Come avete reagito alla repressione delle forze dell’ordine?

«Ci hanno manganellato, molti studenti minorenni sono finiti in ospedale per traumi cerebrali e lividi, di certo è stata una violenza ingiustificata, non vi erano specifiche motivazioni dietro se non, appunto, direttive dall’alto per reprimere qualsiasi mobilitazione studentesca. La repressione non è stata solo esplicitamente fisica ma anche tacita, poiché le istituzioni non hanno saputo darci risposte concrete in merito alle nostre esigenze. Una nota inviata a tutti i dirigenti scolastici delle scuole occupate affermava di individuare i responsabili e di sanzionarli a livello disciplinare e penale. Questo ha chiaramente portato a gravi conseguenze sulle nostre vite: studenti sospesi e sanzionati per aver desiderato una scuola migliore e in più questa nota scarica la colpa su pochi, quando in realtà le occupazioni sono state un’urgenza comune volute da tutte le realtà studentesche. Abbiamo provato a ottenere un tavolo di confronto con l’USR, ma abbiamo paura che diventi un semplice tavolo sporadico e non permanente, come già successo in passato».

Movimento Lupa

Come avete preso la risposta della ministra dell’interno Lamorgese in merito alla repressione delle forze dell’ordine?

«Pensiamo che in realtà sia stata una mossa politica perché non vi erano infiltrati all’interno delle nostre assemblee, dei nostri cortei. Eravamo e siamo solo studenti, comuni cittadini che vogliono esprimere il loro pensiero. Di fatto penso che le sue parole abbiano solo giustificato l’intervento delle forze dell’ordine che come già detto è ingiustificabile. Bastava creare un cordone con gli scudi, non serviva manganellare, una nostra compagna di 14anni è finita in ospedale per un colpo di manganello. Volevamo solo manifestare, niente di più. Sia qui a Roma che a Milano, a Torino e a Napoli».

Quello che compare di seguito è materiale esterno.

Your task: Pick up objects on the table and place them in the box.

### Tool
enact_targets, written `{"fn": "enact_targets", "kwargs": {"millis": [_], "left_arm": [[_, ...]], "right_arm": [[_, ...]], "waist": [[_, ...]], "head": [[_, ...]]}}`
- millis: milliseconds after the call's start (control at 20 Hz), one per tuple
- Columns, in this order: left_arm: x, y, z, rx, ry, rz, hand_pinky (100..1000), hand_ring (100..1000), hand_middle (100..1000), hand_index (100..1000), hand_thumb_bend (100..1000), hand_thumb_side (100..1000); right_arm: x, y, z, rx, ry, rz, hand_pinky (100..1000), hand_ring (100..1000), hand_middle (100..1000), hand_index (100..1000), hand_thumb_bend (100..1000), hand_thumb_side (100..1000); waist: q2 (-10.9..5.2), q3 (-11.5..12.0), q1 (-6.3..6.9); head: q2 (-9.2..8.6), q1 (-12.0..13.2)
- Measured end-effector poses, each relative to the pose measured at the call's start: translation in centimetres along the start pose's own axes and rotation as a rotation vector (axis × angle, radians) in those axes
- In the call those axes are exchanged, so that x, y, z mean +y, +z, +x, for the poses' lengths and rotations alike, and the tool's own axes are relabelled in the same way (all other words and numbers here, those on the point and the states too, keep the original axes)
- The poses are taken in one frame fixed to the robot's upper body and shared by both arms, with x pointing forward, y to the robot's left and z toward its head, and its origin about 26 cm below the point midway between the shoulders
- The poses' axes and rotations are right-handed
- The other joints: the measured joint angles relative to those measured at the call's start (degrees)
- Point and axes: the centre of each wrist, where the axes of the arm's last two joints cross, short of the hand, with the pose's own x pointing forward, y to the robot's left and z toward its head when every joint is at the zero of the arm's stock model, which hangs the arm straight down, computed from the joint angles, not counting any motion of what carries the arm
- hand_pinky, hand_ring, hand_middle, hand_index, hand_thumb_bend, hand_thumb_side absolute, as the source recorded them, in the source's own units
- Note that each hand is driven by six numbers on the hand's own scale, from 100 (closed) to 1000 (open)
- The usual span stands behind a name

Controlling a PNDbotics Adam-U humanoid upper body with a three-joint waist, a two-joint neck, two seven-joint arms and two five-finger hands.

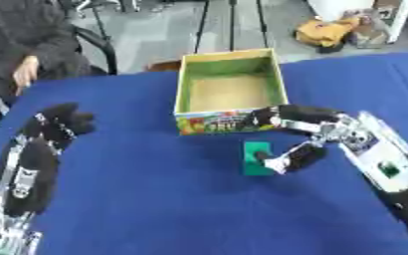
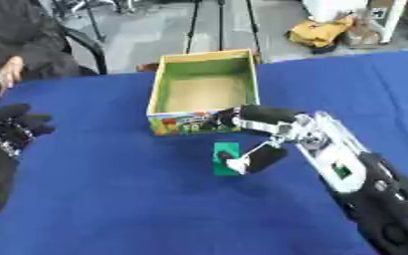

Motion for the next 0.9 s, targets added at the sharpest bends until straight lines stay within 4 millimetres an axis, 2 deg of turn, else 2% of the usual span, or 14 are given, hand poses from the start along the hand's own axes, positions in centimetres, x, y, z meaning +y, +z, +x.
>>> {"fn": "enact_targets", "kwargs": {"millis": [200,900], "left_arm": [[0.0,0.0,0.0,0.0,0.002,0.001,764,773,569,784,716,717],[-0.1,0.0,0.0,0.002,0.0,-0.001,764,773,568,783,717,716]], "right_arm": [[0.2,0.0,-0.2,0.03,0.029,0.02,1000,954,897,971,100,373],[2.3,-0.3,-2.2,0.137,0.052,0.067,1000,949,897,975,100,417]], "waist": [[0.02,0.02,-0.01],[0.12,0.29,-0.02]], "head": [[0.0,-0.13],[0.03,-0.91]]}}
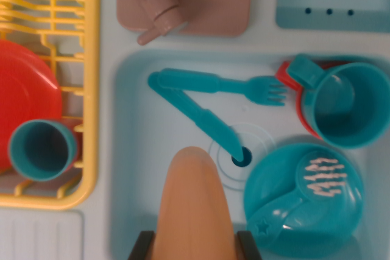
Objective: Pick detergent from the sink
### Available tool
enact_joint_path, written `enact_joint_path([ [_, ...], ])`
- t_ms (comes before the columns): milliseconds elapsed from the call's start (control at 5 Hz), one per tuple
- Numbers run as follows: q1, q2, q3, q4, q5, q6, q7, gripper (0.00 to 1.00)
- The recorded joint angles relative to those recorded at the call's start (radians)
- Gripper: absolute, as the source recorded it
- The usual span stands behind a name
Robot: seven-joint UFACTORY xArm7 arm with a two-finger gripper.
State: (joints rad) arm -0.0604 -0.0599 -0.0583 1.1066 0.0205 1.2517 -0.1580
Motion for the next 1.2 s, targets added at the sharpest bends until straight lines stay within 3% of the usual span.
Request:
enact_joint_path([
  [200, 0.0000, 0.000, 0.000, 0.000, 0.0000, 0.000, 0.000, 1.00],
  [400, 0.0001, -0.011, 0.000, 0.036, -0.0011, 0.047, 0.002, 1.00],
  [600, 0.0001, -0.011, 0.000, 0.036, -0.0011, 0.047, 0.002, 1.00],
  [800, 0.0003, -0.021, 0.000, 0.072, -0.0021, 0.094, 0.003, 1.00],
  [1000, 0.0003, -0.021, 0.000, 0.072, -0.0021, 0.094, 0.003, 1.00],
  [1200, 0.0004, -0.032, 0.000, 0.108, -0.0031, 0.139, 0.004, 1.00],
])
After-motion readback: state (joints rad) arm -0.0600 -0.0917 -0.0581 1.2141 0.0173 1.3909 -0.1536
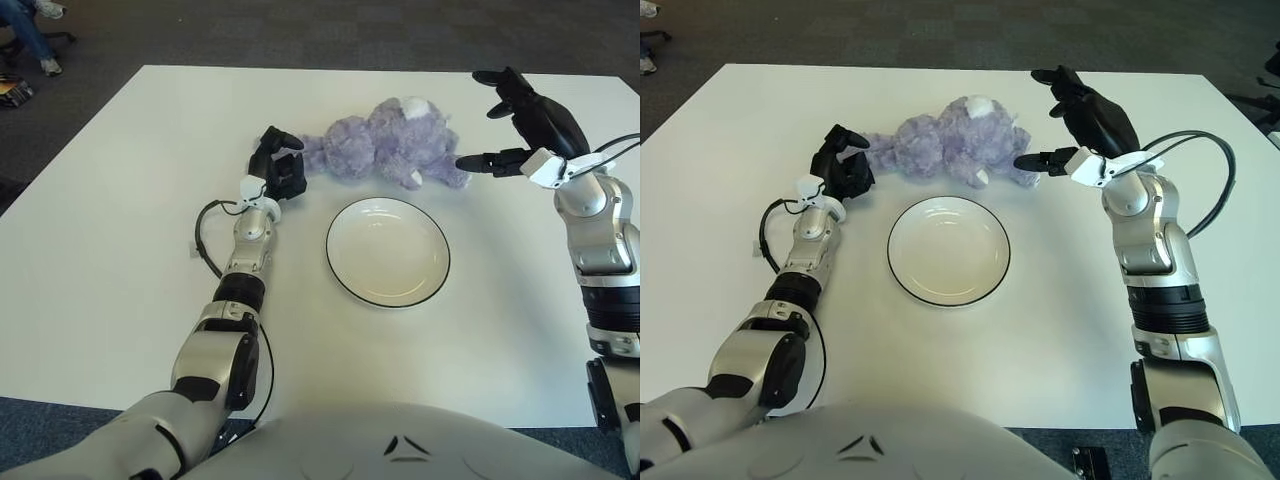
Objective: Put the doll into the plate.
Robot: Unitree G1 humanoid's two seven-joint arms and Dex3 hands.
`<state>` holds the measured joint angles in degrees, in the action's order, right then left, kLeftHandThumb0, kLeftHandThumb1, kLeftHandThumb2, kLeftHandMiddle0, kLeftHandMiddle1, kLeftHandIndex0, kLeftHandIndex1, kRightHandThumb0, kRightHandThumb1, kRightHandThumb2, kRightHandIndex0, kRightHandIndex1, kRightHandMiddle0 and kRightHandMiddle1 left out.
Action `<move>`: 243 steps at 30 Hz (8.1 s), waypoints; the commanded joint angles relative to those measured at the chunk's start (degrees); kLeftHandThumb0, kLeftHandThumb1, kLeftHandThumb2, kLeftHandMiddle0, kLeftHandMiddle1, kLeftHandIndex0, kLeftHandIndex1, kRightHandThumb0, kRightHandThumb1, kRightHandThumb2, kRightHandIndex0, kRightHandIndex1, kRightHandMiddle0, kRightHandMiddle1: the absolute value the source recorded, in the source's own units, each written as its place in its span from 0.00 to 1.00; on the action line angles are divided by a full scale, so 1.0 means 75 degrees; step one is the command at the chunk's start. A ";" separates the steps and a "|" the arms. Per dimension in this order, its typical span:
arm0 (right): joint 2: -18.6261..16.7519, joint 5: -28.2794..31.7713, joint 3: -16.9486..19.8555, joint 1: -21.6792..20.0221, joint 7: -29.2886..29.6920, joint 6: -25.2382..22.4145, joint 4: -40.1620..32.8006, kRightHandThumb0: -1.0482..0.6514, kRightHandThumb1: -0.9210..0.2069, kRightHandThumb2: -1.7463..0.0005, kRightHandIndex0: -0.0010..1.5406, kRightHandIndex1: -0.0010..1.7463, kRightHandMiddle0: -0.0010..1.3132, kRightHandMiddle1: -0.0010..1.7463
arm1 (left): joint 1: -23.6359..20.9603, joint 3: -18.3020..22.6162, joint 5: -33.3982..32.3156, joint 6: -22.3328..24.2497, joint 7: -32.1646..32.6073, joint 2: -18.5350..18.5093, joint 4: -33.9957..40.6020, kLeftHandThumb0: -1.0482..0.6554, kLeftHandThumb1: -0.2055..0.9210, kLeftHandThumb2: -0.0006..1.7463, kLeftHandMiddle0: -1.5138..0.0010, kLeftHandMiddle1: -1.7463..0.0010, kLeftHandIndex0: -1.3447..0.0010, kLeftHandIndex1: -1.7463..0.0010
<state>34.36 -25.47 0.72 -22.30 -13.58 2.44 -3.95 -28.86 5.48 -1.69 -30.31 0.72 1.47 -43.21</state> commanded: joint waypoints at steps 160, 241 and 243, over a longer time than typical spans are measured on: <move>-0.0199 -0.0870 -0.2735 -0.4333 -0.1904 -0.0245 0.3982 0.17 0.37 0.67 0.19 1.00 0.00 0.32 | 0.0683 -0.0204 0.0160 -0.0243 0.0250 0.0468 0.0223 0.38 0.68 0.57 0.34 0.00 0.69 0.00; -0.1408 0.1913 -0.0510 -0.2439 -0.0444 -0.0602 0.3142 0.03 0.00 0.72 0.15 0.08 0.00 0.11 | 0.0751 -0.0135 0.0073 -0.0255 0.0056 0.0444 0.0240 0.38 0.70 0.56 0.25 0.00 0.70 0.00; -0.1364 0.1909 -0.0527 -0.2461 -0.0523 -0.0615 0.3163 0.03 0.00 0.72 0.16 0.08 0.00 0.09 | 0.0754 -0.0145 0.0101 -0.0254 0.0101 0.0462 0.0257 0.38 0.70 0.56 0.25 0.00 0.70 0.00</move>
<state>23.56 -12.18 -3.67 -40.43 -16.37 -1.60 20.24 -26.62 4.24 -0.25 -32.04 1.24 4.18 -38.98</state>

Dopo l’assemblea nazionale del 5 e 6 febbraio a cui hanno partecipato collettivi e associazioni da tutta Italia, cosa è emerso?

Movimento Lupa

«Le assemblee sono state un momento di confronto molto ricco, hanno partecipato tantissime realtà studentesche e non provenienti da tutto il paese. Abbiamo avuto un primo momento di confronto e di racconto delle mobilitazioni passate e odierne. Abbiamo discusso inoltre di diverse pratiche quali il volantinaggio, la sensibilizzazione e le occupazioni che riteniamo siano essenziali sia a livello simbolico – poiché veicolano a livello mediatico un messaggio – sia perché sono un momento di aggregazione molto importante, dove gli studenti possono dare spazio alle proprie voci, ai propri disagi».

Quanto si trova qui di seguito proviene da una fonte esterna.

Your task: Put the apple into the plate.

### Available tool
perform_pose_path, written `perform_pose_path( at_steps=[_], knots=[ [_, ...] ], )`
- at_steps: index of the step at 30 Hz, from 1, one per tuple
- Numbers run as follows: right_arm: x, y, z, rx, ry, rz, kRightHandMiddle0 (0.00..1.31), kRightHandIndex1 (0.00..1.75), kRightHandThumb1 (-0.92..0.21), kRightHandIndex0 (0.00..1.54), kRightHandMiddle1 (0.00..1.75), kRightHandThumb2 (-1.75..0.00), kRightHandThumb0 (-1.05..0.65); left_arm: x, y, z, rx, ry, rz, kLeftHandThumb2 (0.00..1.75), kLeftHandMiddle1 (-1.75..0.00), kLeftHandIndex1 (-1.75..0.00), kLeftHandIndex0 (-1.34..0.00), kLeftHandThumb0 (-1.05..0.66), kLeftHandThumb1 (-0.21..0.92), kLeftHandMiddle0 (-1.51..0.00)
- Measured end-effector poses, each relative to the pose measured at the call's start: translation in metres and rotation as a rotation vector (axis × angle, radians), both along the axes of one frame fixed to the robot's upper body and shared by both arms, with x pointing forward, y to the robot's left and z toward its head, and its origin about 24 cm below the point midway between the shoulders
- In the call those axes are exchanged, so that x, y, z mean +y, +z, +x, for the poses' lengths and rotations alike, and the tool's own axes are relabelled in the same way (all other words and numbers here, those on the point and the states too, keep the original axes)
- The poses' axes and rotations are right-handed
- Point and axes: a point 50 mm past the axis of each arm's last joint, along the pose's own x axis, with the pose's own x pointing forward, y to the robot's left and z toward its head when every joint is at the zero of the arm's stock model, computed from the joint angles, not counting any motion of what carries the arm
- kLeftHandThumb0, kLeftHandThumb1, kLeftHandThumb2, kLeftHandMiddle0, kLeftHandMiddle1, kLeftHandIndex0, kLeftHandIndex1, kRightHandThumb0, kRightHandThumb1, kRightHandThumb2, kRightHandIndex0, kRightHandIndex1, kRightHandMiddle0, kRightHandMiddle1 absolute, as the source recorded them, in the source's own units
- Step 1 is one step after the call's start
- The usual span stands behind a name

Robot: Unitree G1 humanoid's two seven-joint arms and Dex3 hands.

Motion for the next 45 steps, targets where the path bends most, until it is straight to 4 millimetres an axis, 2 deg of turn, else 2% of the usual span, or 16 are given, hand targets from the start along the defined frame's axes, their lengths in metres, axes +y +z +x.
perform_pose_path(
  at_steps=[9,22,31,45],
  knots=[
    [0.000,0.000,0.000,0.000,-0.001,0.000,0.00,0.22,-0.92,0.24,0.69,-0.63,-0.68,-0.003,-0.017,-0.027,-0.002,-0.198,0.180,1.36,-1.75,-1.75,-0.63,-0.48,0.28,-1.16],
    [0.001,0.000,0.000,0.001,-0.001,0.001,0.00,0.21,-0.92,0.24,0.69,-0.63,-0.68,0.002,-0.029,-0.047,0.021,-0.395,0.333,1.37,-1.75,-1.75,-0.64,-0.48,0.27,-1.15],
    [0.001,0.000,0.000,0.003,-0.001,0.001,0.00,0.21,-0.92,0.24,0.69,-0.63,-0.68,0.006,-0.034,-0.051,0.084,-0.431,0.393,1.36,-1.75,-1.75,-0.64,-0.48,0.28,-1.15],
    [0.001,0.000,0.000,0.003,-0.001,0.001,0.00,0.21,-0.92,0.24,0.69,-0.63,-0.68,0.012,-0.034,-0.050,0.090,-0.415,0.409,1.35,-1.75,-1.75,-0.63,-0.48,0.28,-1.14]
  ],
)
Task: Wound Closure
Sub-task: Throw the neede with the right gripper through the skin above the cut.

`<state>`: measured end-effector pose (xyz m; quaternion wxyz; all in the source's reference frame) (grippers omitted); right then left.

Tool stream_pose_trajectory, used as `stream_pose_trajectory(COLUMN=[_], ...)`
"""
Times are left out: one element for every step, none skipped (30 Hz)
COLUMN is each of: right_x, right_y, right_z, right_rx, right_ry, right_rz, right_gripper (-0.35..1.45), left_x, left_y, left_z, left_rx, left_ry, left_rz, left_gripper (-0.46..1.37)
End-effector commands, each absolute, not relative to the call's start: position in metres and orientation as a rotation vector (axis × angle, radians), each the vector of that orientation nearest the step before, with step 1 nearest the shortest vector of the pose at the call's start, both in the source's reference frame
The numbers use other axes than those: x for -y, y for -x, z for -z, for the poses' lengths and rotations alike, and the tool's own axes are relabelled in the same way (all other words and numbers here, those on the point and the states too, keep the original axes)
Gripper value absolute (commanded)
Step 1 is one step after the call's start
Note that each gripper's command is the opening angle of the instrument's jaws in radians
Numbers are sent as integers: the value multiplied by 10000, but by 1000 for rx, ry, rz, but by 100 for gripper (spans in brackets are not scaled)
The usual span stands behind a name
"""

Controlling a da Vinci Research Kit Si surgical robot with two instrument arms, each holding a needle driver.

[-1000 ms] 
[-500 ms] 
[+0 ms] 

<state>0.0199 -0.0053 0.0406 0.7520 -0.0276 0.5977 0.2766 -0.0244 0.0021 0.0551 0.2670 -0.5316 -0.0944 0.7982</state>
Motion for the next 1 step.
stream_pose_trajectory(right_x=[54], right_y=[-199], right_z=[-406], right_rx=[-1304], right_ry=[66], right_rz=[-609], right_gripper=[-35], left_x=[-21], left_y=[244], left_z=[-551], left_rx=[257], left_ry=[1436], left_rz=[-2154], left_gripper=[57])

Ci saranno nuove iniziative?

«Al termine di queste due assemblee, insieme a tutte le altre realtà nazionali, abbiamo deciso di convocare una mobilitazione nazionale il 18 febbraio. Riporteremo in piazza, ancora una volta, la nostra voce e le nostre rivendicazioni. Specialmente l’abolizione dei PCTO e il tema della saluta mentale che è emerso con grande urgenza. Vogliamo inoltre portare in piazza il nostro dissenso in merito alla reintroduzione della seconda prova scritta nell’esame di stato poiché crediamo che sia stato una risposta simbolica da parte del MIUR, il quale ha dimostrato di non averci ascoltato e di non aver preso in considerazione le conseguenze della DAD di questi due anni. Faremo sentire la nostra voce nelle strade, nelle piazze fino a quando non dimostreranno di prenderci sul serio. Finché non inizieranno davvero a cambiare questo sistema. Non possiamo più permetterci di credere alle promesse vane delle istituzioni. Bisogna cambiare rotta il più presto possibile».